One Year Ago: The Last 24 Hours

I look back at last year’s calendar with its description of our final day with Nate and shake my head. It was a dreadful yet holy day, a family time set apart like no other. What stands out in my memory?

  • First and foremost, Nate, struggling with pain but then responding well to the morphine drops, liquid relief from the agony of failing organs.
  • Hospice nurses, three in particular: Margarita teaching us how to use atropine to lessen the fluids in Nate’s system; Sonia showing us how to swab his mouth, moisten his lips, cool him with wet cloths and speak soothingly; Dee, spending the night on a stool near Nate, then tenderly bathing him on his last morning.
  • Singing, praying, reading Scripture.
  • Nate finally resting without pain, no knitted brow, no agitation, a relaxed hand as I held it.
  • Family love and gratitude expressed through tearful goodbyes.
  • The Holy Spirit’s presence with us in our dimly lit sanctuary, with Nate in his hospital bed as the centerpiece.
  • Nurse Dee’s comment, “During the night, he looked like he was getting younger and younger.”
  • Nate’s passion to hang on as long as he could, not leaving us until there was no other choice.
  • God and Nate deciding his life had reached its finish line and Nate’s walking into eternity with the Lord.
  • Our aching hearts struggling to believe what had happened, crying, praying, loving.
  • Watching a new nurse officially declare he was gone, released from his earthly body-bondage; listening to her words of comfort as she shared her Christian faith with me.
  • Disposing of Nate’s many drugs with Hospice, grateful he had no further need for them.
  • Watching the funeral home director and his assistant carry Nate out our front door, but being sure the real Nate had left two hours before that.
  • Realizing God had dramatically healed Nate of a very bad back and pancreatic cancer!

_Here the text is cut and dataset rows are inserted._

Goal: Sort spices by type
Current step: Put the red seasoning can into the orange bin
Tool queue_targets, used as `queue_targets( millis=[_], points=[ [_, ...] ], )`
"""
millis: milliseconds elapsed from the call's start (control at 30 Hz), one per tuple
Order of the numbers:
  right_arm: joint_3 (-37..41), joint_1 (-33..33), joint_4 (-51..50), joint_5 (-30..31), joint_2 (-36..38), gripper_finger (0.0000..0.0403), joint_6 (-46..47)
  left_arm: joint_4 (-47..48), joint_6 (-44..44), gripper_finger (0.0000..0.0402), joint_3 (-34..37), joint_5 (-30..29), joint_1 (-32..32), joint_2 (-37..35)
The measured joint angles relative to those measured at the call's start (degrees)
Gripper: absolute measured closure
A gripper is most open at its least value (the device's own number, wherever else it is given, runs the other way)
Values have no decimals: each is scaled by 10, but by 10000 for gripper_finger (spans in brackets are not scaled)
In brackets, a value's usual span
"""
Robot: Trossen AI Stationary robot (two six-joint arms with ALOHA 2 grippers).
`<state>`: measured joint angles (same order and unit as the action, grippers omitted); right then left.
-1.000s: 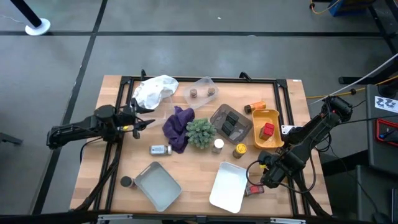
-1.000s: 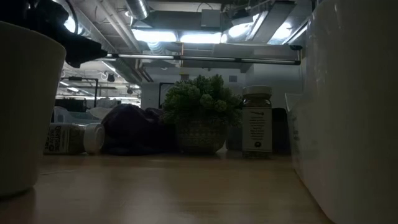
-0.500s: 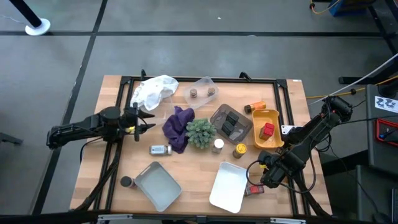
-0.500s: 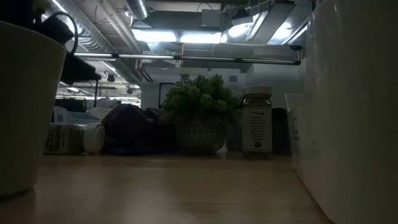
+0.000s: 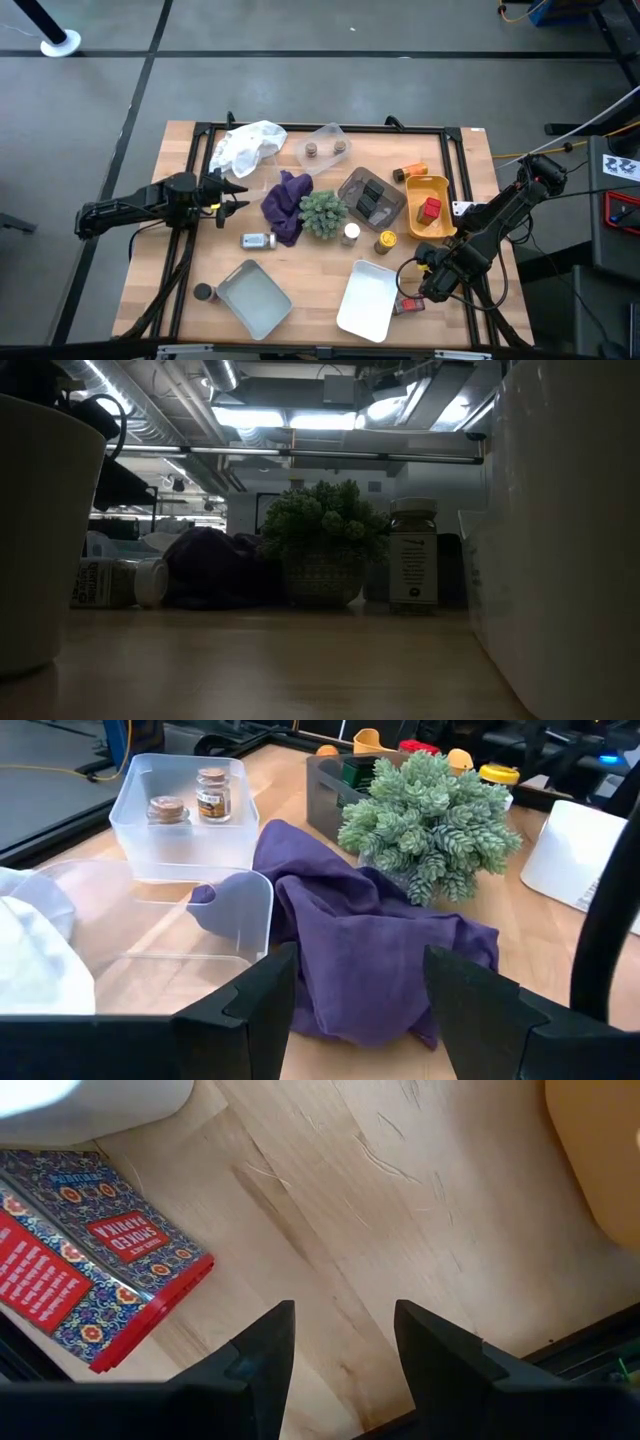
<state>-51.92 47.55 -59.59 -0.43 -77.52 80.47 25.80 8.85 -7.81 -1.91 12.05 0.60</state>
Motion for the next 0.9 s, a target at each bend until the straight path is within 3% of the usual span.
queue_targets(
  millis=[333, 600, 900],
  points=[
    [0, 0, -5, 1, 0, 228, -17, 0, -3, 202, 0, 0, 0, 0],
    [0, 0, -4, 54, 0, 228, -30, 0, 0, 202, 0, 0, 0, 0],
    [0, 1, 30, 72, 0, 228, -57, 1, -1, 202, 0, 0, 0, 0]
  ],
)
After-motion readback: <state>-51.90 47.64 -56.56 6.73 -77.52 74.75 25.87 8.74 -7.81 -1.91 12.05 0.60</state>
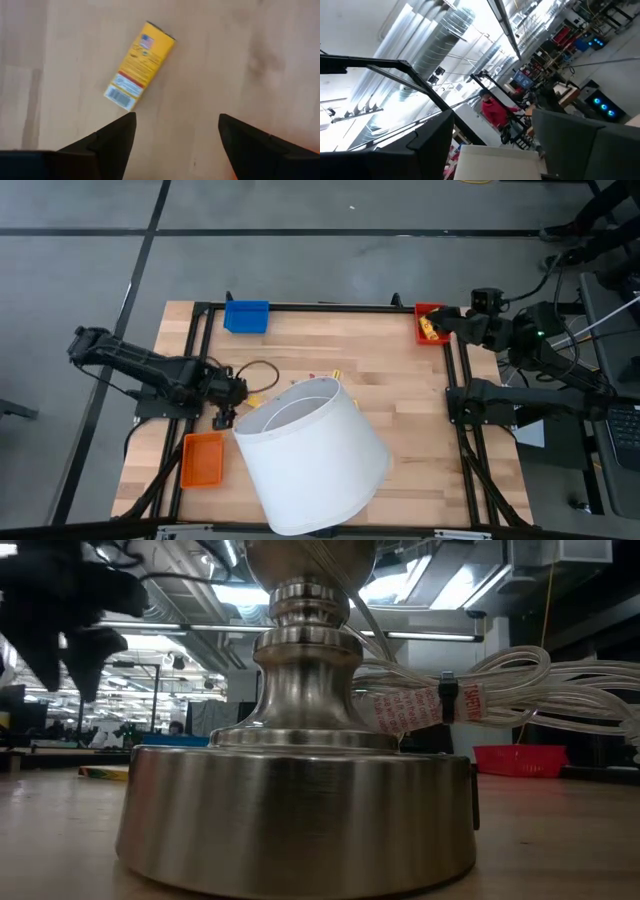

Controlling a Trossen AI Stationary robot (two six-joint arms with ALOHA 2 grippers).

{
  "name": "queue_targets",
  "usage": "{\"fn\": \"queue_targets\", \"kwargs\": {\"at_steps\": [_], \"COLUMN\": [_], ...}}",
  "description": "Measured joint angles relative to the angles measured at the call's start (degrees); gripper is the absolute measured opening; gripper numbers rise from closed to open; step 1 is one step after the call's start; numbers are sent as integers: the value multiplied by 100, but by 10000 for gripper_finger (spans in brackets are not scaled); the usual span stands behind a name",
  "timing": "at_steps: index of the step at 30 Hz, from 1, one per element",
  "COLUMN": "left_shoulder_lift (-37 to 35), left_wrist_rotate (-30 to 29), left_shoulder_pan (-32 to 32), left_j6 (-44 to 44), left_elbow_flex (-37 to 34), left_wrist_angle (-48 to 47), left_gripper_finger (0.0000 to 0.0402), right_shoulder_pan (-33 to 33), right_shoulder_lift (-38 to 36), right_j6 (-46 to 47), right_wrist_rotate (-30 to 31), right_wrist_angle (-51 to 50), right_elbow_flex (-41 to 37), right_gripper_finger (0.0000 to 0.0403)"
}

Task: Pick & Place School Supplies
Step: Put the yellow crayon box into the red basket

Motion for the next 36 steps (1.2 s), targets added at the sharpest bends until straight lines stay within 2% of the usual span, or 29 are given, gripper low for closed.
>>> {"fn": "queue_targets", "kwargs": {"at_steps": [3,5,8,13,18,23,26,33,36], "left_shoulder_lift": [114,206,434,985,1224,1170,1153,1153,1252], "left_wrist_rotate": [42,168,297,316,670,713,497,-848,-1339], "left_shoulder_pan": [329,530,889,1591,1905,1794,1594,644,371], "left_j6": [-65,-245,-805,-2250,-3755,-5061,-6659,-10184,-11002], "left_elbow_flex": [22,26,-20,-28,-31,-31,-31,-31,-31], "left_wrist_angle": [59,429,888,923,959,926,954,1428,1456], "left_gripper_finger": [287,288,288,288,288,288,288,288,288], "right_shoulder_pan": [0,0,0,0,0,0,0,5,78], "right_shoulder_lift": [-2,-11,-28,-68,-90,-96,-96,-98,-98], "right_j6": [20,21,22,103,316,449,472,470,470], "right_wrist_rotate": [106,154,166,170,169,166,154,-3,-3], "right_wrist_angle": [96,129,136,152,254,308,305,305,308], "right_elbow_flex": [0,0,0,0,0,0,0,0,0], "right_gripper_finger": [272,272,272,272,272,272,272,272,272]}}
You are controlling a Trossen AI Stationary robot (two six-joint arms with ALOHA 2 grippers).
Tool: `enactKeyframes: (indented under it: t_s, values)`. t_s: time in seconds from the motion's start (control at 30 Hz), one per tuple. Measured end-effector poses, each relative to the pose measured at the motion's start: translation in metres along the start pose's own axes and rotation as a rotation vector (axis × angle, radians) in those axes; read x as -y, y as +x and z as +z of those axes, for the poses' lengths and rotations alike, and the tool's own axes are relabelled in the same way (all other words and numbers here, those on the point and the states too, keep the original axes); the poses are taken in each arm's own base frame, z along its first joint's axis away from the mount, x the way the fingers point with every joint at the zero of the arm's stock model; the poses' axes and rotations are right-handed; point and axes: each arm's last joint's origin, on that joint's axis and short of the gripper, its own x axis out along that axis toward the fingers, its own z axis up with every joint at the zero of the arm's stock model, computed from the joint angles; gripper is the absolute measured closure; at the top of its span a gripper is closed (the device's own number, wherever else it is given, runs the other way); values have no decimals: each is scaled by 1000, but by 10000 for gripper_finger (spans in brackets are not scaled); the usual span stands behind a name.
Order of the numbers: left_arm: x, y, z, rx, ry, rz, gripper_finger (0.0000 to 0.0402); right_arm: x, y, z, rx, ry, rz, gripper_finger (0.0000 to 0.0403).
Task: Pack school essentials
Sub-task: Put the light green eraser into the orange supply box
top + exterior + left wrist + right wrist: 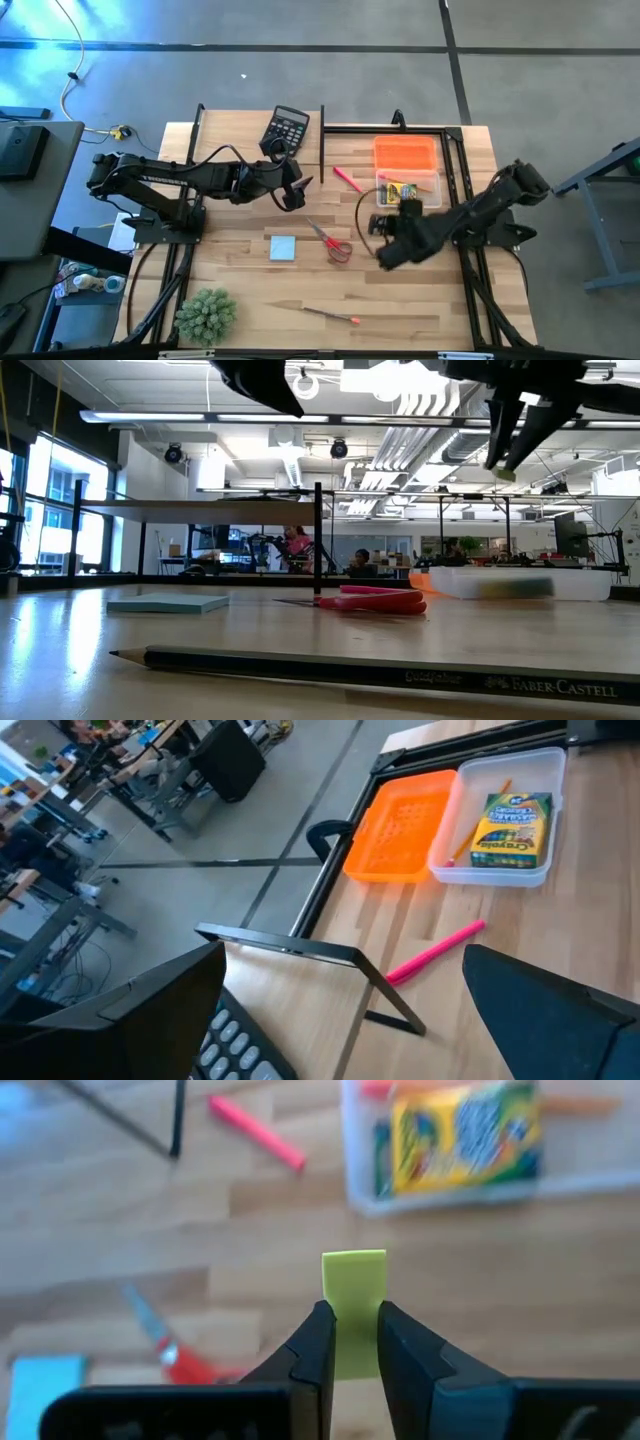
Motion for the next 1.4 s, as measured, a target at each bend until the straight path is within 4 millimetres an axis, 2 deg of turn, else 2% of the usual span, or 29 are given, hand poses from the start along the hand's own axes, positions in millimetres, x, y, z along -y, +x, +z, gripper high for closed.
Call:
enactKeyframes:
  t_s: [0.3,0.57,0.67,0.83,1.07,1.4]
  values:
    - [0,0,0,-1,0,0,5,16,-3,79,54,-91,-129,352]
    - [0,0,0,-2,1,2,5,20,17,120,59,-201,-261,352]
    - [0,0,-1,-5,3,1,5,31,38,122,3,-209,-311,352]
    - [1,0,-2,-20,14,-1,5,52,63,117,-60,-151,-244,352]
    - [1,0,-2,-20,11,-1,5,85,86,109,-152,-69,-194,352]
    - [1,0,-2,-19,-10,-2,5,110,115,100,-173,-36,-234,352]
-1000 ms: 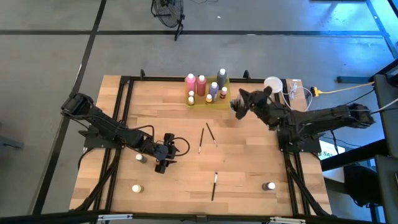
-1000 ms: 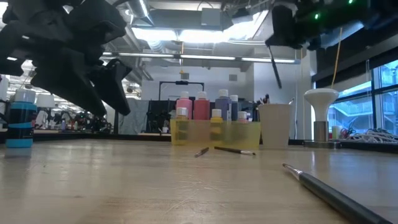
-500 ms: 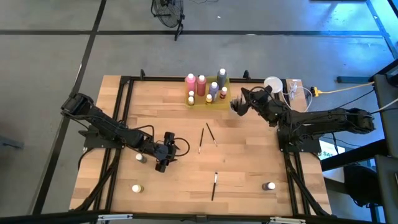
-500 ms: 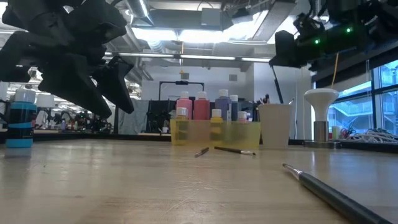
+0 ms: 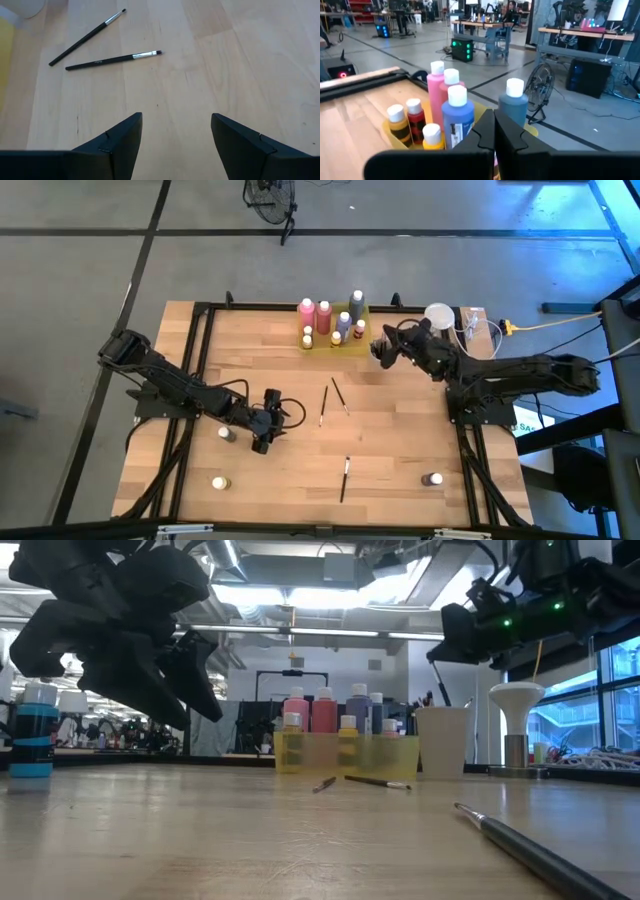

Although I’ve thought about these same details a million times during the last 12 months, tonight, for a change, I’m not crying. And I can’t explain it.

Tomorrow might be a different story, but for now, I can walk among the memories and be drawn to the blessings. During this year, God the Father has taught me so much about leaning on him that I’m continually aware of his nearness and can honestly say he’s my most precious Friend.

Today Louisa shared her thoughts about missing her papa, and we agreed there would be many future days when we’ll wish he was with us. Nothing, however, can spoil the unending togetherness we’ll have in eternity. The disconnect is only temporary.

Most likely we’ll never get the answer to her important question, “Why did he have to die when he did?” Instead, through his death, we’ve been given an opportunity to deepen our relationship with God. He had a reason for taking Nate when he did, a good one, and we can choose to trust him on that. Then, as trust increases, we’ll wonder “why” less and less.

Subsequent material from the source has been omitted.